Moderasi Beragama untuk Keadilan Gender: Memerangi Kekerasan Seksual di Era Digital

Saya beberapa kali berdikusi dengan para tokoh agama maupun dengan dosen di kalangan PTKIN. Di antara mereka ternyata masih ada yang menganut pandangan konservatif dan gender stereotipe yang kurang bijak. Pandangan tersebut acapkali menjadi akar dari diskriminasi dan kekerasan terhadap perempuan. Misalnya, pandangan tentang perempuan dalam lingkaran poligami, isu tentang perempuan dalam peran tradisional sebagai ibu dan pengasuh di rumah serta konco wingking, sementara laki-laki dianggap sebagai tulang punggung keluarga dan pemimpin. Hal ini sering kali menggiring sikap yang bisa membatasi ruang gerak perempuan dalam menggapai pendidikan tinggi, mengejar karier dan pengembangan diri.

Dalam gempuran era digital saat ini, pandangan konservatif tersebut masih saja diamini oleh banyak kalangan. Misalnya, di media sosial, stereotip gender sering digambarkan dalam konten-konten yang menyudutkan perempuan sebagai komoditas seksual yang disimbolkan secara vulgar, sementara laki-laki dianggap superior. Stereotip ini mengkristal menjadi pandangan bahwa tindakan kekerasan memang wajar diterimakan kepada kaum perempuan, karena mereka hanya sebagai makhluk kelas dua dalam hierarki relasi gender.

Selain itu, pemikiran konservatif yang menyalahkan perempuan atas kekerasan seksual yang mereka alami juga menambah derita para korban. Pandangan bahwa perempuan harus mengendalikan penampilan dan perilaku mereka untuk menghindari kekerasan seksual dapat memperkuat stigma dan menghalangi perempuan untuk melaporkan kekerasan yang mereka alami. Dalam era generasi milenial dan gen Z, di mana aktivitas online semakin dominan, perempuan juga sering menjadi target pelecehan seksual dan cyberbullying

Jadi, pemikiran konservatif dan gender stereotipe yang kurang bijak makin memperkuat sikap diskriminatif dan kekerasan terhadap perempuan. Oleh karena itu, pendidikan tentang kesetaraan gender, penolakan terhadap stereotip gender, dan penghormatan terhadap hak asasi manusia perlu diperkuat dalam pendidikan dan kesadaran masyarakat sesuai dengan nilai-nilai yang terkadung dalam sikap moderasi beragama.

Salah satu langkah konkret yang dapat diambil untuk mengatasi permasalahan tersebut adalah melalui edukasi di media sosial. Generasi milenial dan gen Z, yang merupakan pengguna aktif media sosial, dapat berperan signifikan dalam menyebarkan konten edukatif dan menarik di platform seperti TikTok, Instagram, Twitter, dan YouTube.

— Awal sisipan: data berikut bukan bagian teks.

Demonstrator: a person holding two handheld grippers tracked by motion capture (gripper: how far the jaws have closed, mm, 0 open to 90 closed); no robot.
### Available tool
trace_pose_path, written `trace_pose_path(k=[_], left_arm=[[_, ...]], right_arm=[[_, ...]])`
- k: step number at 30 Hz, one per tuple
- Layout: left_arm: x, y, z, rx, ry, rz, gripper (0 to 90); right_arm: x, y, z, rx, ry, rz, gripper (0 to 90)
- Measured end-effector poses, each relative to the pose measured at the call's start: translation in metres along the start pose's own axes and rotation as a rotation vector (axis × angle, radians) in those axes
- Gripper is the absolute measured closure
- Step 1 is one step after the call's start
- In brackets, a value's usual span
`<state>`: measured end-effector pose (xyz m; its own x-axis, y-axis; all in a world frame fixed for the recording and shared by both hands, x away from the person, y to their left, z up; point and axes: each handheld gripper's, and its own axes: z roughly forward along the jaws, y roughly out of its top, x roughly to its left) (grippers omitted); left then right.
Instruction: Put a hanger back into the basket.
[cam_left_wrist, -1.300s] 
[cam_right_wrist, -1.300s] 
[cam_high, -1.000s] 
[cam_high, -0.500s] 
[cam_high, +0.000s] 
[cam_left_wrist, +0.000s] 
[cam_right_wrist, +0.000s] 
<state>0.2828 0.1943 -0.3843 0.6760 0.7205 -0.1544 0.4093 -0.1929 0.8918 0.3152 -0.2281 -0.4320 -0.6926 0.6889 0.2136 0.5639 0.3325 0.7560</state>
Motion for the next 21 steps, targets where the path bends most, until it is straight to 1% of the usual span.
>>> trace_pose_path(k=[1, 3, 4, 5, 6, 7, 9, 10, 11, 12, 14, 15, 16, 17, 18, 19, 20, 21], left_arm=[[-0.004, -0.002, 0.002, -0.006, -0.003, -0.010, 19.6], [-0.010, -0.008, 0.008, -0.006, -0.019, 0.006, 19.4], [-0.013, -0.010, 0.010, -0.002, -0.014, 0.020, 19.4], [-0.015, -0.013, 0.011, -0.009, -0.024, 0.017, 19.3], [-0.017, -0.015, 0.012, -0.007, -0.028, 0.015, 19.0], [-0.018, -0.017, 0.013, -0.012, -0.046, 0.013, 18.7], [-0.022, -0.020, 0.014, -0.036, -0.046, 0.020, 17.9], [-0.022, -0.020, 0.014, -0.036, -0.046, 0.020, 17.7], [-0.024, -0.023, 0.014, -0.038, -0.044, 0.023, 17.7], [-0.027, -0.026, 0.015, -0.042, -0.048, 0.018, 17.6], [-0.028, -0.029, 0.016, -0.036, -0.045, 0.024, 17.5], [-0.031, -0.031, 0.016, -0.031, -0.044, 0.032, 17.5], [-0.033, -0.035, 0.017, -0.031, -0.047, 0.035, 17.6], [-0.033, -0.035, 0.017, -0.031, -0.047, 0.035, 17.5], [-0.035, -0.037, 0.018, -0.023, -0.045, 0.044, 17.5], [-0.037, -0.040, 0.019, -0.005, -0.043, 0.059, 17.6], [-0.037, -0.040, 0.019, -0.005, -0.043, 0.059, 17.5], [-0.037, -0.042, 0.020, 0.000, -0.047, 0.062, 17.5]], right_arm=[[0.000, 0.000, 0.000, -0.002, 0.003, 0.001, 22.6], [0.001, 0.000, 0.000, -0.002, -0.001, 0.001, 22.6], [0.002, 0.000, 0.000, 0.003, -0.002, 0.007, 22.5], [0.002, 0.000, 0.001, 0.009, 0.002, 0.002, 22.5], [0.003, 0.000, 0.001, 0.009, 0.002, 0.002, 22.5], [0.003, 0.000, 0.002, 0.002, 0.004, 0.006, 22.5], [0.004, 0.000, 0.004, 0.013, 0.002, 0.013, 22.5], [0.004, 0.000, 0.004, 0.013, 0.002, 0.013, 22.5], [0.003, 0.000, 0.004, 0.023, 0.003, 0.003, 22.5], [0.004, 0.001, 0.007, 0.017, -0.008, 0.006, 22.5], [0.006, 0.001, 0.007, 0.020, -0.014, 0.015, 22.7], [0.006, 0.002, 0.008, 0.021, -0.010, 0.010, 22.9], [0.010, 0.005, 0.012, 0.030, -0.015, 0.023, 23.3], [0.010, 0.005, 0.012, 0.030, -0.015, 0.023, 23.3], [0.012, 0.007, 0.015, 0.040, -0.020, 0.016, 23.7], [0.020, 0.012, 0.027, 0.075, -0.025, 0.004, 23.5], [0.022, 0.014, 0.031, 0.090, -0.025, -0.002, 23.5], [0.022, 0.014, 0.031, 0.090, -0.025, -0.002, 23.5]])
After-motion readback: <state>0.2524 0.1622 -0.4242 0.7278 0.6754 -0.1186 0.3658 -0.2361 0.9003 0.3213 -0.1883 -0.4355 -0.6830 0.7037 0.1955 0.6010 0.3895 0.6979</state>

Konten ini bisa berupa video pendek, infografis, dan cerita yang menggambarkan pentingnya kesetaraan gender, hak asasi manusia, dan bahaya kekerasan seksual. Kampanye anti-komersialisasi perempuan juga dapat dilakukan dengan menyoroti bagaimana tindakan ini merendahkan martabat perempuan dan berkontribusi pada normalisasi kekerasan seksual. Penggunaan tagar yang kuat dan konsisten untuk menyebarkan pesan dan membangun lingkaran sesama perempuan sangat diperlukan. Penguatan literasi digital juga penting tentang cara menggunakan media sosial secara bijak, mengenali dan melaporkan konten yang tidak pantas, serta menghindari situasi yang berpotensi menjadi ancaman kekerasan seksual.